Petits fonctionnaires lésés
Amarjeet Seetohul , président de la Ministry of Health Employees Union, a critiqué la révision salariale. «Le paiement de 50 % en 2026 et 100 % en 2027 ne reflète pas la croissance et le développement économique attendus du secteur public. Si la population n’est pas en bonne santé, il n’y aura pas de croissance économique», a-t-il rappelé, soulignant également l’importance de l’éducation dans ce contexte.
Pour Haniff Peerun, président du Mauritius Labour Congress, le rapport du PRB est perçu comme favorable aux hauts fonctionnaires au détriment des employés de base. «Les petits fonctionnaires sont ceux qui contribuent réellement au développement économique du pays. Il faut publier ce rapport tous les trois ans, et non tous les cinq ans. Nous appelons les fonctionnaires à rester mobilisés», a-t-il insisté.
Radhakrishna Sadien, négociateur syndical de la State and Other Employees Federation (SEF), a rappelé que la majorité des syndicats a rejeté le rapport. «Ce n’est plus une instance indépendante. À trois reprises, nous avons dû recourir à des institutions externes pour corriger des anomalies. Certains ministères mettent également la pression sur les employés pour signer les formulaires d’option avant la mi-mars, ce qui est déplorable», a-t-il dénoncé.
Narendranath Gopee, président de la National Trade Union Confederation (NTUC), estime que le PRB est dépassé par les événements. «Le PRB n’arrive pas à produire un rapport fiable. Il est influencé par le gouvernement pour modifier les échelles salariales, ce qui crée une frustration générale chez les fonctionnaires. Nous demandons qu’une instance indépendante se charge des Errors and Omissions. De plus, la décision récente selon laquelle le dimanche ne serait pas un congé public est contraire à la Public and Holiday Act. Chaque dimanche doit être reconnu comme un jour de repos», a-t-il rappelé.

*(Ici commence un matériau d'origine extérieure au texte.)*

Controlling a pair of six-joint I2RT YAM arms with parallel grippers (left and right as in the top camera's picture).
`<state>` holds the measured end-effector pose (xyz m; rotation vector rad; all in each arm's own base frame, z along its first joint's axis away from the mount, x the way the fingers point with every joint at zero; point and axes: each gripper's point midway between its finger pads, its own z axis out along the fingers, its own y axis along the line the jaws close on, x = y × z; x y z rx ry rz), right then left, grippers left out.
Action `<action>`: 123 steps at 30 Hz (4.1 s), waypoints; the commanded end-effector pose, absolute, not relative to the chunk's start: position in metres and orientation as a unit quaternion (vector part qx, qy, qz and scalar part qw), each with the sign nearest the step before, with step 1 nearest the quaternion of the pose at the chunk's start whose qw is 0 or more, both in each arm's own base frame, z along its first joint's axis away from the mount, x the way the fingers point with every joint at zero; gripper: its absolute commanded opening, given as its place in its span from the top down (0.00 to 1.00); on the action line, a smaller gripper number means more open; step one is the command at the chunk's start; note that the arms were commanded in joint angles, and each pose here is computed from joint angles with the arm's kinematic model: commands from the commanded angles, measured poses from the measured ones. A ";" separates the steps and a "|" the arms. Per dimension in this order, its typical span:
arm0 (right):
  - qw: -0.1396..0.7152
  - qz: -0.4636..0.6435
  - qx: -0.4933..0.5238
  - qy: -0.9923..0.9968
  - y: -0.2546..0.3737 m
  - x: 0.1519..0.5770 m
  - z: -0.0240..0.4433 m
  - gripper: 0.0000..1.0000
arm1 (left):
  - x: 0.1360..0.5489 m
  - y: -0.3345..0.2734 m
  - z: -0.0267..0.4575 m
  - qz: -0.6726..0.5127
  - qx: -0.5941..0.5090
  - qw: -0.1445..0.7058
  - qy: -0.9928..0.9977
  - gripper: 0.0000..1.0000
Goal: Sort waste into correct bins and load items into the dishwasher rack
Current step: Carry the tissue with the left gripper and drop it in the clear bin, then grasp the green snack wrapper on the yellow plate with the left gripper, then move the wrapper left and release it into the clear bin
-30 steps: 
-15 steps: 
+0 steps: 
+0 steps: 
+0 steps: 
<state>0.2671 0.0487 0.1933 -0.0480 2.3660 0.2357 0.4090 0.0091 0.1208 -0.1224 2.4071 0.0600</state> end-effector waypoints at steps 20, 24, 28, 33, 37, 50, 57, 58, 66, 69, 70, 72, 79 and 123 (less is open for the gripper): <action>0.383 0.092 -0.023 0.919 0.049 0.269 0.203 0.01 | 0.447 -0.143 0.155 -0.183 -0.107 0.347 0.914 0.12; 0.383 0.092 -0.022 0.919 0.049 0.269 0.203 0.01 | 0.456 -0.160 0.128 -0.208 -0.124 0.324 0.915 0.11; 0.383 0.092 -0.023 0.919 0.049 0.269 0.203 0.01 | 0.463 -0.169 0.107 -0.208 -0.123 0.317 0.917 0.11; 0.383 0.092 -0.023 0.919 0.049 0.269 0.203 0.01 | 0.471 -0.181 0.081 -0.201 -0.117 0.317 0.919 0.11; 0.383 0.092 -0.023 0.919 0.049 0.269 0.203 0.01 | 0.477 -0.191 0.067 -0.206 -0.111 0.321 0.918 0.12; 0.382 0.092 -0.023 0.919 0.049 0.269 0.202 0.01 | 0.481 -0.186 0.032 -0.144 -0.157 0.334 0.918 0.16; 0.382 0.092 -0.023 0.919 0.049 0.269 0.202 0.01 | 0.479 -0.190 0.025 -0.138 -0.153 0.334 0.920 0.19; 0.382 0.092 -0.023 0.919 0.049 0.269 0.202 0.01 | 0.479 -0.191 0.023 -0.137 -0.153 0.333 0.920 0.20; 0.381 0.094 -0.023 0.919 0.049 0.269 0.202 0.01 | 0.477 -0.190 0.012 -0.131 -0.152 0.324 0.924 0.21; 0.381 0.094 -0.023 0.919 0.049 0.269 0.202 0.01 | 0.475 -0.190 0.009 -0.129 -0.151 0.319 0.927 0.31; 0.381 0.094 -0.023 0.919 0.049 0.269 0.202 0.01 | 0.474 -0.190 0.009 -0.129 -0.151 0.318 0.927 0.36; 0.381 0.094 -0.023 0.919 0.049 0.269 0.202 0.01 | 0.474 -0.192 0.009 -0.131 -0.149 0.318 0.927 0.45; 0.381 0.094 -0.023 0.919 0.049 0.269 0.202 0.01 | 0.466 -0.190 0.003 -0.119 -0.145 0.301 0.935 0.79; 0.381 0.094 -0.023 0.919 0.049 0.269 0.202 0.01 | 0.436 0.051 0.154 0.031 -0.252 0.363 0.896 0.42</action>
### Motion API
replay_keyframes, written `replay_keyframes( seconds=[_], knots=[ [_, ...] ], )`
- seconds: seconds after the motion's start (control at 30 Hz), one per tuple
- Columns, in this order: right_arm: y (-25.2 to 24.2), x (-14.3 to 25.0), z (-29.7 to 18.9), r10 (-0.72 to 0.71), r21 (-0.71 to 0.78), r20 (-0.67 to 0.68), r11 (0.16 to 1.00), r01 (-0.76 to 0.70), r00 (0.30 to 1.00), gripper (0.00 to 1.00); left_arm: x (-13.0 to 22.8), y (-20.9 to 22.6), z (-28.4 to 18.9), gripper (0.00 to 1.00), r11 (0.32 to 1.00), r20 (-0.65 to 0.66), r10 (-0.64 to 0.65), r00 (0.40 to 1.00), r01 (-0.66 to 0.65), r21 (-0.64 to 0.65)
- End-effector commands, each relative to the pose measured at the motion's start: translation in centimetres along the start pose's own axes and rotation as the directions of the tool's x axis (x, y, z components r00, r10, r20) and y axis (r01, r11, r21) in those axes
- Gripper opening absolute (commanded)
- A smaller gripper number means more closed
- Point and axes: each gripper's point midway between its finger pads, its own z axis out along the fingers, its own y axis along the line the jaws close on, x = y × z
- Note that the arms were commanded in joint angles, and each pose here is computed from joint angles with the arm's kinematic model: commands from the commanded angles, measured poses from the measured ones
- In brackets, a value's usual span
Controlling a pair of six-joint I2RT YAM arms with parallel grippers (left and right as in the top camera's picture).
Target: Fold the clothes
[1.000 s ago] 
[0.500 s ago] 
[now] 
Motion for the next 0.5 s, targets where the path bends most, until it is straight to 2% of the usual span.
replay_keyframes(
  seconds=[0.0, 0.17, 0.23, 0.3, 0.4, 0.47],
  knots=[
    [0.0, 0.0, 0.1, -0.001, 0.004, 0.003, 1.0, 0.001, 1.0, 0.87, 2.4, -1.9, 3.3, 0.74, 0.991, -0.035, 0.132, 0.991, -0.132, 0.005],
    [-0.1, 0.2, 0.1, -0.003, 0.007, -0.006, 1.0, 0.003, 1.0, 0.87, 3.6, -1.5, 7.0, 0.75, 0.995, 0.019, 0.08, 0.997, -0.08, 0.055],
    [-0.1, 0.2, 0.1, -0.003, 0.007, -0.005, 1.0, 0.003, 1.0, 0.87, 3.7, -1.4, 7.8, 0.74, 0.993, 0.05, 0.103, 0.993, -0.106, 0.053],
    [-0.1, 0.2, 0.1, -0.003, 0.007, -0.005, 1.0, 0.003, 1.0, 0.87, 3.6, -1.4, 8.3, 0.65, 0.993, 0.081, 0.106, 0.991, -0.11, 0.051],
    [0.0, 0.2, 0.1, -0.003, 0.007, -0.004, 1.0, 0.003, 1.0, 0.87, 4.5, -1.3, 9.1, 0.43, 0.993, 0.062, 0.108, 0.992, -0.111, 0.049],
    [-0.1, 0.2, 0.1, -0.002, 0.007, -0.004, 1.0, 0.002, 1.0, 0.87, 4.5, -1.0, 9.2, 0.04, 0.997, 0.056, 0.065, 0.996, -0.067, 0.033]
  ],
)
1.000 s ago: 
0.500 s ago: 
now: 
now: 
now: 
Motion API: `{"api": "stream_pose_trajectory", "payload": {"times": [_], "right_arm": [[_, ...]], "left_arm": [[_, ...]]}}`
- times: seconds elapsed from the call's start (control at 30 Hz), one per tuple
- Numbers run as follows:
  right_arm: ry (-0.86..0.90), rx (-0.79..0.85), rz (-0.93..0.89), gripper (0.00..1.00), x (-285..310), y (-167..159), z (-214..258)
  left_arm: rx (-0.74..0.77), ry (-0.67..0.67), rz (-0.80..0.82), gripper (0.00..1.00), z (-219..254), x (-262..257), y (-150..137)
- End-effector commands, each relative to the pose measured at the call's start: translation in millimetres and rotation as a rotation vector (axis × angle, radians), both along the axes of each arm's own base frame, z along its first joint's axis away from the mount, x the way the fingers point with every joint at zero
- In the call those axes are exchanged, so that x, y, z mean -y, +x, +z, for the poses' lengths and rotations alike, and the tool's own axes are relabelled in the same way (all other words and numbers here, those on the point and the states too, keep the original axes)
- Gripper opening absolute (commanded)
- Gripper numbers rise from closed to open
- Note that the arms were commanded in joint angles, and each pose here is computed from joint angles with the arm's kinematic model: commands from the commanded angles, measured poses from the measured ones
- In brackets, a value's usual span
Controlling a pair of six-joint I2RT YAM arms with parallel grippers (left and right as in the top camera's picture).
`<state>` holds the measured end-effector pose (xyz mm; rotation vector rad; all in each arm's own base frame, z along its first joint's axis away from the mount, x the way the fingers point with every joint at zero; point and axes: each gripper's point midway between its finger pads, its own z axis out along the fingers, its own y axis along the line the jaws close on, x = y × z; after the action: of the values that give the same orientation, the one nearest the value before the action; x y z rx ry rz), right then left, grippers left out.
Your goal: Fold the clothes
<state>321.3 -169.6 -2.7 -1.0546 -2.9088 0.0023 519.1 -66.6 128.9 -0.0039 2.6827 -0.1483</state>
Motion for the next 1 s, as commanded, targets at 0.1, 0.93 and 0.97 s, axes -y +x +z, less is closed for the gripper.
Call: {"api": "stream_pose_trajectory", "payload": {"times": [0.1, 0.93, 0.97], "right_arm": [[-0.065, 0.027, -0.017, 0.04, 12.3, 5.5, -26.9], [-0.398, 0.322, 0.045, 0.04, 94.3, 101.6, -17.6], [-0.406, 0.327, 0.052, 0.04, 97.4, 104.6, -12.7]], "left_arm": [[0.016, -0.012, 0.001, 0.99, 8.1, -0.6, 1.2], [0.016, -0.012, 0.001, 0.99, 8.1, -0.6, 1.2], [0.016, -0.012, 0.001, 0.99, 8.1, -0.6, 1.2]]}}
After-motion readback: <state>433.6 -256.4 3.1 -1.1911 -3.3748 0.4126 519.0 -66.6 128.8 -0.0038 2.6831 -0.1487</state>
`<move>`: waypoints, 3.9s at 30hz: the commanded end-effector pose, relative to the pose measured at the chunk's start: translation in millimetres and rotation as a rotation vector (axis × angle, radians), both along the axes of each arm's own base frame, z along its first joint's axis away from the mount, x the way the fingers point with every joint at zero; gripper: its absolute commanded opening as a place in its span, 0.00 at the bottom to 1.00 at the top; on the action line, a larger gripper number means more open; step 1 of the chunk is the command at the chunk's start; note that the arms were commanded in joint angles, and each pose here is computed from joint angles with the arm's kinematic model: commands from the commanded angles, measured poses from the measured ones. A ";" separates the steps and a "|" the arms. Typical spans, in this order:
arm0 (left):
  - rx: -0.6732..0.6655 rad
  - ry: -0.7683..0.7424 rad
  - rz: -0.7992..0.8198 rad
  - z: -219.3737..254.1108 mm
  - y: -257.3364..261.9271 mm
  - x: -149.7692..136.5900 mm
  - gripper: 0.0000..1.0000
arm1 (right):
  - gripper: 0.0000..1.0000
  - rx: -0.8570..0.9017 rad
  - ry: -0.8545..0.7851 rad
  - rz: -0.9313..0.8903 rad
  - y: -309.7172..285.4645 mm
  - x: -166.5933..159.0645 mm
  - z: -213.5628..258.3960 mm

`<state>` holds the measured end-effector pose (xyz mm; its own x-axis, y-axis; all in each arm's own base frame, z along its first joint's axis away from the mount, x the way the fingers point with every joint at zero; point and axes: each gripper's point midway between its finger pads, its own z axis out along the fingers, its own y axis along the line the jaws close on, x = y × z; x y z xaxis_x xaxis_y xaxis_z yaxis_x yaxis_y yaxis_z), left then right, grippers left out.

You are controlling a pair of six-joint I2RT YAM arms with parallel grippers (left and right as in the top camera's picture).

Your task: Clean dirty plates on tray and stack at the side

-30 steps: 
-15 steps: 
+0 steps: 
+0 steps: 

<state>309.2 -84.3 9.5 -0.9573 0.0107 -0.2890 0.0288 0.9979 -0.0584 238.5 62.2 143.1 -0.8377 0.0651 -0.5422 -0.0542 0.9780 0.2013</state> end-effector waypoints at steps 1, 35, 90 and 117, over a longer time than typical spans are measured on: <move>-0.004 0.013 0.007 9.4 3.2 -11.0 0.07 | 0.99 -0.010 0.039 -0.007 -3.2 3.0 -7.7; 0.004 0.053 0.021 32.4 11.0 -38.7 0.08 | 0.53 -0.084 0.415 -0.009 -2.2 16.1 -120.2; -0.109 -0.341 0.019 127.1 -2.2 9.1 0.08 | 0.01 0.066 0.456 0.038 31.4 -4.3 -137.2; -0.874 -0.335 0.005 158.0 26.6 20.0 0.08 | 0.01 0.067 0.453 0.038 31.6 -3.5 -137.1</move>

Cette manifestation réunissant des représentants de plusieurs syndicats a été pacifique, mais elle envoie un message clair au gouvernement : les fonctionnaires exigent une révision du rapport du PRB dans la transparence, le respect des droits acquis et la prise en compte des réalités du terrain. Les syndicats appellent désormais à des discussions concrètes pour corriger les lacunes et assurer que les décisions prises répondent aux besoins réels des fonctionnaires.